#### Exercise:
Look for the line containing "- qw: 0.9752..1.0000" in the records below. Then output it and all the lines that follow, exactly and without any others.
::: Provided records :::
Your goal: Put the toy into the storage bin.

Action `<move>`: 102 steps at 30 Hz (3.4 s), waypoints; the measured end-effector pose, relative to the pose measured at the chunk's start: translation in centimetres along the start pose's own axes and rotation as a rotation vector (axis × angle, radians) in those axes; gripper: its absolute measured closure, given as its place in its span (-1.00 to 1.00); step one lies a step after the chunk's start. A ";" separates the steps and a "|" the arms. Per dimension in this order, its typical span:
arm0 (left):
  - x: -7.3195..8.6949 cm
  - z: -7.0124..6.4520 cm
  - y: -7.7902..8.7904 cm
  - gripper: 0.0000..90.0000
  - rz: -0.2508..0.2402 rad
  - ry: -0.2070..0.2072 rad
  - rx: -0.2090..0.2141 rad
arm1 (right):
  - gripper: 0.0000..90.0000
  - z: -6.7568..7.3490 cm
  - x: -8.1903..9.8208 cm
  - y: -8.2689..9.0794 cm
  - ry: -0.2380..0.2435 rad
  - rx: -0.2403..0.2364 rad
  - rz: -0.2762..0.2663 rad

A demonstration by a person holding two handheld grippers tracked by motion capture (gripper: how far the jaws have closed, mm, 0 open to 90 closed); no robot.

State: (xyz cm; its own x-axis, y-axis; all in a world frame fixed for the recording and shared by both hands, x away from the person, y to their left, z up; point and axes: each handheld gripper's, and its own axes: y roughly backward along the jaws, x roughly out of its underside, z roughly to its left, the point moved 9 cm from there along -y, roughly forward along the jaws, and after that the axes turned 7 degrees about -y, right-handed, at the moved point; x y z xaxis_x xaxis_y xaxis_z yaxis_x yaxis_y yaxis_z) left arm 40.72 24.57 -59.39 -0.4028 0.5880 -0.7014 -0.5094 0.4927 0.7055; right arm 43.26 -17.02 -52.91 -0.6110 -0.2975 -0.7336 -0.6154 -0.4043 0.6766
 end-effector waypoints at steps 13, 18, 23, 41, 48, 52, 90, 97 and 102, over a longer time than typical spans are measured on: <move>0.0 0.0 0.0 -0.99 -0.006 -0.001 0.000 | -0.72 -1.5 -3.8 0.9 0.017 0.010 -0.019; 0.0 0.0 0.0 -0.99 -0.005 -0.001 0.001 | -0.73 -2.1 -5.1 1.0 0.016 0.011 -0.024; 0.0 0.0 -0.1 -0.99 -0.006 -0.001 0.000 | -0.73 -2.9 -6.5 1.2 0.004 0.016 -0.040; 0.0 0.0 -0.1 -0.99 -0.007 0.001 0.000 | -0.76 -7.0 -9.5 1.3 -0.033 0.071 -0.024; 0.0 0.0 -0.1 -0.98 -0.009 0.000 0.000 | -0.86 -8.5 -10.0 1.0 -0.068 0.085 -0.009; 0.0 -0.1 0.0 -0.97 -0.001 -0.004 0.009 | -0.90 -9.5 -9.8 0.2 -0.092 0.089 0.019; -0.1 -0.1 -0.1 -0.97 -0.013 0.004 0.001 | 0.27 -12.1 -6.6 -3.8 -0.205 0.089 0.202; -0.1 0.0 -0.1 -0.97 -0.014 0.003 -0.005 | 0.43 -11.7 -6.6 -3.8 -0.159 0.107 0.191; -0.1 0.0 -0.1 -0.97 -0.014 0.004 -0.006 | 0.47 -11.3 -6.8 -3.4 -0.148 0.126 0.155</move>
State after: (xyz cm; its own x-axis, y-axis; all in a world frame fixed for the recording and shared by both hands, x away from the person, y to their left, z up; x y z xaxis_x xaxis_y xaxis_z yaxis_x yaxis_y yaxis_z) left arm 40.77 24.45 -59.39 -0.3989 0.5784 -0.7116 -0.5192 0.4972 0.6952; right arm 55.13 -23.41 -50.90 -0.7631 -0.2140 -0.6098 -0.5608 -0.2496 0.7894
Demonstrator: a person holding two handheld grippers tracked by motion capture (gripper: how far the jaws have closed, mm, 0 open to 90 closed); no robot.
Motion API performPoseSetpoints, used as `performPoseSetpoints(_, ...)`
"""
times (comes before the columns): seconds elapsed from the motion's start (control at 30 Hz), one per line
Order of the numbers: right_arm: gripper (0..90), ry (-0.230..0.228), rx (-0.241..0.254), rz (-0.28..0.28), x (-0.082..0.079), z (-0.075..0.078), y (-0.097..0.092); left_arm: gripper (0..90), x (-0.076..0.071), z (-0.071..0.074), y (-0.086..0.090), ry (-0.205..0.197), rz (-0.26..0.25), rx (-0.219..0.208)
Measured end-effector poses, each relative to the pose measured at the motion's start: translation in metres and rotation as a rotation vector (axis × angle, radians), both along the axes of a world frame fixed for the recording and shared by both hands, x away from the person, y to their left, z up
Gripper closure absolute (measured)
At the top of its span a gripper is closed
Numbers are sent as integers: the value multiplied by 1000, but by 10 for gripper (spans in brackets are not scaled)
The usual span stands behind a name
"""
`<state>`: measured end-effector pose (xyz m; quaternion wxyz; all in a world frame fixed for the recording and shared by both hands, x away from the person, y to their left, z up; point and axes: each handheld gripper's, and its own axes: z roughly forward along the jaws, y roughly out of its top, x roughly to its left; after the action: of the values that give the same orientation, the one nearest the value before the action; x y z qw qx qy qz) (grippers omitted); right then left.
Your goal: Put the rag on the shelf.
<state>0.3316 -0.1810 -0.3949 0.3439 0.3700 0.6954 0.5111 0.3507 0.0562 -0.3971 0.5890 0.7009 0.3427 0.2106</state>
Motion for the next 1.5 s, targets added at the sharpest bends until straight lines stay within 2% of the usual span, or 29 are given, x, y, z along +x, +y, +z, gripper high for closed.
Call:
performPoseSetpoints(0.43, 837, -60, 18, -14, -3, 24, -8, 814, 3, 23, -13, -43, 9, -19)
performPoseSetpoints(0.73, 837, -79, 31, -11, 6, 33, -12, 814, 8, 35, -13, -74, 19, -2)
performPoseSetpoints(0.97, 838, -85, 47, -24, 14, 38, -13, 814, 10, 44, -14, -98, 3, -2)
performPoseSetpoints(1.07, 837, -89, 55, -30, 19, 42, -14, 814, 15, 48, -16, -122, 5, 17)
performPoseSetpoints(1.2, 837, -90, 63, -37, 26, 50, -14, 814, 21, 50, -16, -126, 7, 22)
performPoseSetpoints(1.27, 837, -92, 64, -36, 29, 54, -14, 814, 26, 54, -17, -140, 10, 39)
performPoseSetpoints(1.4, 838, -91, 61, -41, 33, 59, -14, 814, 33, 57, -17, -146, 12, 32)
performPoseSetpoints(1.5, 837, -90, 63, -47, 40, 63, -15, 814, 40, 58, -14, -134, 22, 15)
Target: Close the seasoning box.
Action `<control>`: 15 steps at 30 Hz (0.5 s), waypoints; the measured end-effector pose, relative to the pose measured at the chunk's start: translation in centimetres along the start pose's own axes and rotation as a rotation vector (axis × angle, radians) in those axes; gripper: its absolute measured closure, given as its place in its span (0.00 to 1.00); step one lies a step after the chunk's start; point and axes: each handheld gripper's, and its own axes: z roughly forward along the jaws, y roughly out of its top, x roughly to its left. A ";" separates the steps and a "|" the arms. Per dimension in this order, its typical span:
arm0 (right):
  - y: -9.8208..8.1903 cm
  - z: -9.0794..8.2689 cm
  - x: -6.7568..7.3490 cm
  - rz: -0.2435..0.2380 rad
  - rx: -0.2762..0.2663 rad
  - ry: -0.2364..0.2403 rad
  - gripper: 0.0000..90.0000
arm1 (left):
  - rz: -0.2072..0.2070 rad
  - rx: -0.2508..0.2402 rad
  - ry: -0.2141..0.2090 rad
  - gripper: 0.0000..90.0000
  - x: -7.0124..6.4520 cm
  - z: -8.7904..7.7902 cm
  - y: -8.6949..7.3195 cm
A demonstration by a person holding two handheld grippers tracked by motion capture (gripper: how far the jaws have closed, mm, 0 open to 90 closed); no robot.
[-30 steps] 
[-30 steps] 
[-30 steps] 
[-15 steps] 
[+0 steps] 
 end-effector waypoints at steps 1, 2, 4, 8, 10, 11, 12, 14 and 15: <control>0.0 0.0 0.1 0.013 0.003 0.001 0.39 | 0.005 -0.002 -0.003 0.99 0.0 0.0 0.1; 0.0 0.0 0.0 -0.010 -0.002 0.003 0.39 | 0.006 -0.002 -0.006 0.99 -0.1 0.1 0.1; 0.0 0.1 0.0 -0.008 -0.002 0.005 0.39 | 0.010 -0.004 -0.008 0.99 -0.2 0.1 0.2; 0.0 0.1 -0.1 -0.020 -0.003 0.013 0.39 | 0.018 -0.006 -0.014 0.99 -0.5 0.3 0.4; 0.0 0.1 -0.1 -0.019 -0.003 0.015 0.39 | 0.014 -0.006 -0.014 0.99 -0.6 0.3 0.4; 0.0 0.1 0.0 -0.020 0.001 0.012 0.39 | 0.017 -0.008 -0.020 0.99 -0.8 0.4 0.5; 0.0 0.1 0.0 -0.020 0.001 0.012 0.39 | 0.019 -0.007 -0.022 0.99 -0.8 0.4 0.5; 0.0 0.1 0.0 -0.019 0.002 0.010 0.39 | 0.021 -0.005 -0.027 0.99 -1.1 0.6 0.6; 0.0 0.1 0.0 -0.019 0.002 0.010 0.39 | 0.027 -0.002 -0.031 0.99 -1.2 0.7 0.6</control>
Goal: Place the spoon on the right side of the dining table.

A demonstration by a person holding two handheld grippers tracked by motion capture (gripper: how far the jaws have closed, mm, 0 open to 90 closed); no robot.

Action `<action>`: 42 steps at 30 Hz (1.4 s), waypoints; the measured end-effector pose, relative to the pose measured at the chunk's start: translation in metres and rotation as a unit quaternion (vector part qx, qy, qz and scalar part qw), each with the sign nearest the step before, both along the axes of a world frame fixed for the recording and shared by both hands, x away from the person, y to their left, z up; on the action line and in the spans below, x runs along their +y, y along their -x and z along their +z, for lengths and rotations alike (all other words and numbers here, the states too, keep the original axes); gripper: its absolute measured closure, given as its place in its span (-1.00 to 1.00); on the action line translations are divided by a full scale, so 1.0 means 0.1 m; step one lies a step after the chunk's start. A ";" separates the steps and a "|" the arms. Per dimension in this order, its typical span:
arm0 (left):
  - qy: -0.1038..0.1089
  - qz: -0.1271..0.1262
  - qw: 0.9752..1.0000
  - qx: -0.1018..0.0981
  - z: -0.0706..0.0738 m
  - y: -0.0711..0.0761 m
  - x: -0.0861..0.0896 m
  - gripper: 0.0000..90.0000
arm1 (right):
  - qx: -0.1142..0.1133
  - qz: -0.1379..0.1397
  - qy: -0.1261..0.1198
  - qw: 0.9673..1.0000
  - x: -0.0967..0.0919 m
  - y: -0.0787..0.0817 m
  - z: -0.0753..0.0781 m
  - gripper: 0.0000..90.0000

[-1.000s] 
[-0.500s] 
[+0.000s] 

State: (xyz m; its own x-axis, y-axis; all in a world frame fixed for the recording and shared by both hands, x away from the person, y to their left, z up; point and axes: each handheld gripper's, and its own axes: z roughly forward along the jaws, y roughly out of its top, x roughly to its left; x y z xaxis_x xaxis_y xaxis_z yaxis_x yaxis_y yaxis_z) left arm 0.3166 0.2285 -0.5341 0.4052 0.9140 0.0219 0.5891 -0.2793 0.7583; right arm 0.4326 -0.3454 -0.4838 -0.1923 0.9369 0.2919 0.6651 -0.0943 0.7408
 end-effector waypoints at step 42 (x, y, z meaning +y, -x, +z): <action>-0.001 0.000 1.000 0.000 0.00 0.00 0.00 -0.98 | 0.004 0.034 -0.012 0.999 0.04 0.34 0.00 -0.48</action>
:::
#### Exercise answer:
  - qw: 0.9752..1.0000
  - qx: -0.1018..0.0981
  - z: -0.0706..0.0738 m
  - y: -0.0711..0.0761 m
  - x: -0.0861..0.0896 m
  - gripper: 0.0000..90.0000
arm1 (right):
  - qx: -0.1142..0.1133
  - qz: -0.1379..0.1397
  - qy: -0.1261..0.1198
  - qw: 0.9673..1.0000
  - x: -0.0967..0.0919 m
  - y: -0.0787..0.0817 m
  - z: -0.0753..0.0781 m
  - gripper: 0.0000..90.0000

[-1.000s] 
[-0.500s] 
[+0.000s] 

State: (xyz m; its own x-axis, y-axis; all in a world frame fixed for the recording and shared by both hands, x away from the person, y to their left, z up; point and axes: each handheld gripper's, and its own axes: z roughly forward along the jaws, y roughly out of its top, x roughly to its left; x y z xaxis_x xaxis_y xaxis_z yaxis_x yaxis_y yaxis_z) left arm 0.3166 0.2285 -0.5341 0.4052 0.9140 0.0219 0.5891 -0.2793 0.7583; right arm 0.4326 -0.3454 -0.4838 -0.1923 0.9369 0.2919 0.6651 -0.0943 0.7408
 end-effector waypoints at step 42 (x, y, z meaning +y, -x, +z): <action>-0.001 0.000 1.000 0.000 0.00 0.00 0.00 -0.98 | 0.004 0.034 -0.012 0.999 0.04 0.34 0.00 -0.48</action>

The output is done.